Saat itu memang tidak banyak hal yang kami pertimbangkan, cuma pengin punya semacam ‘family name’ di keluarga kami, dan kebetulan dari cerita almarhumah ibu mertua, di balik penamaan Wijayakusuma tersebut ada cerita indah..
Jadilah di keluarga kami ada tiga orang dengan nama depan dan belakang sama, yaitu Muhammad Annur Wijayakusuma (suami), Muhammad Dzata Amany Wijayakusuma (anak pertama) biasa dipanggil Ata, dan Muhammad Fawwaz Wijayakusuma (anak kedua) yang panggilannya Awa.
Selama tinggal di Indonesia tidak banyak hal atau kejadian yang membuat kami berpikir ada ‘sesuatu’ dengan nama anak-anak kami.
Ada sedikit merasa bahwa nama anak pertama “agak kepanjangan” ketika membuat passport kolom namanya tidak cukup sehingga harus ‘menghilangkan’ satu namanya.

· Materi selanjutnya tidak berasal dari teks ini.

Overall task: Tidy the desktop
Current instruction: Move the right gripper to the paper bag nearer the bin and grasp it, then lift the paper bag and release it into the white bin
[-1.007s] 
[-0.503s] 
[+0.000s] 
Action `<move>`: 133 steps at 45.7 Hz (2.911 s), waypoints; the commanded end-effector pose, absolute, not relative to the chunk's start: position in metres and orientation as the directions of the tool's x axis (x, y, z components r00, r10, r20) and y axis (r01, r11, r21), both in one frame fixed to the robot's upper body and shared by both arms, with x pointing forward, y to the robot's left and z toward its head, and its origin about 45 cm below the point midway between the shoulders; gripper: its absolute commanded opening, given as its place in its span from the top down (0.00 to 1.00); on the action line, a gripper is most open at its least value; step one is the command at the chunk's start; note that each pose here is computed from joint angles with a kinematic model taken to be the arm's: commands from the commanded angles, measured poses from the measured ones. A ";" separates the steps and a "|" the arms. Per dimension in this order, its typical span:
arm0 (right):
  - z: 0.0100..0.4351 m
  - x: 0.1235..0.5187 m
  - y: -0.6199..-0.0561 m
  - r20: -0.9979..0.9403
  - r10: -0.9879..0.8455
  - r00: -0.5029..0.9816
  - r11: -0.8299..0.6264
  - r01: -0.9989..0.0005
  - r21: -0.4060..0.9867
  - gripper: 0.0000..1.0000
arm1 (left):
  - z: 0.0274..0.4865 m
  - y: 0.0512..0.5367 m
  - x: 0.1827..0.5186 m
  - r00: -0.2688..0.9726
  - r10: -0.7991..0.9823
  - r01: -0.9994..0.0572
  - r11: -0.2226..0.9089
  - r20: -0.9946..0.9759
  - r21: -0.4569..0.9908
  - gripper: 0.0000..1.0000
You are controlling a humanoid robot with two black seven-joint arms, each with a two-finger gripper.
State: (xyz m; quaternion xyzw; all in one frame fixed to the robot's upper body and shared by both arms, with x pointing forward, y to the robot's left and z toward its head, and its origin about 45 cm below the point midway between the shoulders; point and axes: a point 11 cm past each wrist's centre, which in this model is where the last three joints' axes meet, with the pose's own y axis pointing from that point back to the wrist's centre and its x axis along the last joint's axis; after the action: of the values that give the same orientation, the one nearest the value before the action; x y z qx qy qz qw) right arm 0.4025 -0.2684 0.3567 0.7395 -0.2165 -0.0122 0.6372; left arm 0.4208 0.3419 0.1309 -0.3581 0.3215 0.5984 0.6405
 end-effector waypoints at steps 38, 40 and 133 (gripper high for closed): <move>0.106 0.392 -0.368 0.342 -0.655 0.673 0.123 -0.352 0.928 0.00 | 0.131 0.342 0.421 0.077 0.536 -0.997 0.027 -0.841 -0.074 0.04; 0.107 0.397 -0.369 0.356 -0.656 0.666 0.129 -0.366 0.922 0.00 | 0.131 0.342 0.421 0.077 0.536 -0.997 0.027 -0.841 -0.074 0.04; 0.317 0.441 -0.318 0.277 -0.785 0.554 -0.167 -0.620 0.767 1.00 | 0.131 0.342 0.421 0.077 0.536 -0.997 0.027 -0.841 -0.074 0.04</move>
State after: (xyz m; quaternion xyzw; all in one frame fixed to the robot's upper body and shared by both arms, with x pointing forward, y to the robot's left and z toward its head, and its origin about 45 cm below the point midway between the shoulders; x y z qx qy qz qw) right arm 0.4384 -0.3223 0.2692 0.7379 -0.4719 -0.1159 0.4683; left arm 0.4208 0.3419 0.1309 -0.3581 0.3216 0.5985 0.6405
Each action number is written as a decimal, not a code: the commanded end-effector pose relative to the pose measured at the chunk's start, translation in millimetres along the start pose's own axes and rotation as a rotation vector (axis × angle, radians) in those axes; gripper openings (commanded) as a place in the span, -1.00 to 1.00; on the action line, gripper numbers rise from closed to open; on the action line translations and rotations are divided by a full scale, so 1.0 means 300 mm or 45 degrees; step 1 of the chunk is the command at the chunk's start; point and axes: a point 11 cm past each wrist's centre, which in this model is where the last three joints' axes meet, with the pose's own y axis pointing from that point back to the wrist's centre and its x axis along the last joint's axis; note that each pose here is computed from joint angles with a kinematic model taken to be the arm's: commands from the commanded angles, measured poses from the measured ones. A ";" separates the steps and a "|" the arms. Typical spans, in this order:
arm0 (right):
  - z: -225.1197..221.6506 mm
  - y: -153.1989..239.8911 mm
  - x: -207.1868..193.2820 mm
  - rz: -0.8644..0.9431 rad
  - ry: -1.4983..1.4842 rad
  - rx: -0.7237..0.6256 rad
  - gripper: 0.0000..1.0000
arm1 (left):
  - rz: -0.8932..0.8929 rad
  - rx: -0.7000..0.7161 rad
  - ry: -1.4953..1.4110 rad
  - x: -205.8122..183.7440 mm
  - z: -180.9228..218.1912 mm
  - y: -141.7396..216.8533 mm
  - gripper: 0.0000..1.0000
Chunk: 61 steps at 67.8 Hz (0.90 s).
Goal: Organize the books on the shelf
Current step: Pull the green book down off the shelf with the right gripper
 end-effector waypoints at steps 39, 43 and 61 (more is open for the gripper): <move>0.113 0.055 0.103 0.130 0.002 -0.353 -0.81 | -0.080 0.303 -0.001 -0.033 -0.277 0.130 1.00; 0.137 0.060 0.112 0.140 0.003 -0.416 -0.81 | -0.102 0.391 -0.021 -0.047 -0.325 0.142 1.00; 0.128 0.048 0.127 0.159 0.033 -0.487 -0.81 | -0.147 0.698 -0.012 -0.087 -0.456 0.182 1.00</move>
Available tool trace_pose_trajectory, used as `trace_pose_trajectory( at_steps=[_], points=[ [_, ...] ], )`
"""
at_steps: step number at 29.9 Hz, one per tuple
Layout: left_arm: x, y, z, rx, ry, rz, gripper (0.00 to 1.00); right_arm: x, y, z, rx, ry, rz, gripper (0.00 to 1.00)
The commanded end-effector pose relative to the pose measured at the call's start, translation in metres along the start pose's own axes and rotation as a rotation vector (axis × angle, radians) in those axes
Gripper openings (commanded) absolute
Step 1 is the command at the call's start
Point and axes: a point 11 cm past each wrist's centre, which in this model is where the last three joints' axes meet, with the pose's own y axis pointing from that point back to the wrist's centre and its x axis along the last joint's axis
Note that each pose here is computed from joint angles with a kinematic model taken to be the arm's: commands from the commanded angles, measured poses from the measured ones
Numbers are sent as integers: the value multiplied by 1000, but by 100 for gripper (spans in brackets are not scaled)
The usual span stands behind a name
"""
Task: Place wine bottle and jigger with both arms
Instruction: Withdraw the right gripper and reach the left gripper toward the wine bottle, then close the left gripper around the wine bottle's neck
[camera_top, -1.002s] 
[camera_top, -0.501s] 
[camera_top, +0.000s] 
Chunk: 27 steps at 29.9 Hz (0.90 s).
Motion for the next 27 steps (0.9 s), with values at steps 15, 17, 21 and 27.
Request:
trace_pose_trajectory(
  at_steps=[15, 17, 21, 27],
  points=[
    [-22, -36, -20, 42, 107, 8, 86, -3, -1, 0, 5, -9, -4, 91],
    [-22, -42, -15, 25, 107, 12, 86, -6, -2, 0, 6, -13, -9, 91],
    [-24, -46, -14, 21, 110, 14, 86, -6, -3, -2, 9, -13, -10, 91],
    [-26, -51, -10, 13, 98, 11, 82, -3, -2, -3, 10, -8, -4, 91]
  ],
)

Tapi dalam 3 tahun terakhir, sejak kami tinggal di Melbourne ada beberapa pengalaman menarik yang membuat kami merasa nama anak-anak kami jadi unik dan istimewa.
Salah satunya adalah setiap kami melakukan perjalanan bersama dengan menggunakan jasa penerbangan.
Di boarding pass kami ada 3 nama “Muhammad Wijayakusuma”. Dan karena sekeluarga biasanya duduk di deretan yang sama, jadi 3 Muhammad Wijayakusuma ini duduk berderetan.
Pernah suatu kali suami saya iseng di account facebook-nya, memotret tiga boarding pass dengan nama yang sama tersebut dia pasang status, “booking 3 tempat duduk di pesawat biar bisa selonjoran”, dan ramailah komentar terhadap status tersebut.
Yang tak kalah seru adalah ketika kami melakukan perjalanan internasional, saat melewati counter imigrasi yang mensyaratkan cek passport yang dicocokkan dengan wajah kami.
Ketika dipanggil satu-satu, petugas imigrasi tampak bingung ketika menyebut nama “Muhammad” kami merespon “yang mana?” karena ketika disebut nama belakang pun masih belum jelas yang mana karena ketiganya “Muhammad Wijayakusuma”.
Ketika menyadari ada tiga nama sama biasanya petugasnya cuma senyum-senyum saja, atau kadang memberi komen lucu.
Bersyukurnya sampai saat ini kami belum pernah mengalami kejadian yang kurang mengenakkan karena kesamaan nama ini.
Tapi kadang kesamaan nama ini agak membingungkan untuk beberapa hal seperti sekolah, karena seringkali dapat surat/email yang ditujukan kepada “Parents of Muhammad Wijayakusuma”.
Kalau disebut kelasnya, akan lebih mudah kami mengetahui surat/email tersebut untuk kelasnya Ata atau Awa, tapi kadang tidak disebutkan dan kami harus konfirmasi ke sekolah.
Bahkan untuk minta ijin ketika terlambat datang atau pulang awal dari sekolah, petugas administrasi sekolah biasanya menanyakan nama belakang, dan seringkali mengalami kebingungan.
Satu kejadian lucu yang belum lama terjadi adalah ketika saya membuatkan janji untuk bertemu dokter gigi, setelah menerima surat peringatan dari community health center (semacam puskesmas) untuk cek rutin gigi anak.
Seingat saya, ini giliran Ata anak pertama kami, karena kayanya adiknya sudah periksa beberapa bulan sebelumnya.
Setelah menyebutkan tanggal lahir dan beberapa informasi lain, petugas yang menerima telepon mengatakan bahwa mereka tidak mengirimkan surat untuk Ata, karena belum jadwalnya periksa.
Ketika saya sampaikan “mungkin, surat itu untuk anak saya satunya”, petugasnya pun agak bingung bertanya, “anda punya anak lain yang namanya sama, Muhammad Wijayakusuma”.
Saya pun mengiyakan dan menjelaskan kalau nama tengah mereka beda, yang setelah dicek memang benar, jadwalnya adalah untuk Awa.
Sambil bercanda petugasnya pun menutup telepon mengatakan, “jangan salah anak yang diperiksain ya”. Saya pun mengiyakan sambal tertawa.
Di balik kelucuan dan kadang kebingungan tentang nama, ini justru menjadi pengalaman menarik bagi kami.
Karena pemberian nama yang kami anggap biasa saja, meskipun tentu dengan penuh kesadaran dan harapan dalam memberi nama anak, ternyata ketika berada di negara lain menjadi pengalaman unik dan menarik.
* Ririn Yuniasih sekarang sedang menempuh pendidikan doktoral di bidang pendidikan di Monash University, di Melbourne sebelumnya di Indonesia bekerja di lembaga pelatihan guru di bawah Kementerian Pendidikan dan Kebudayaan.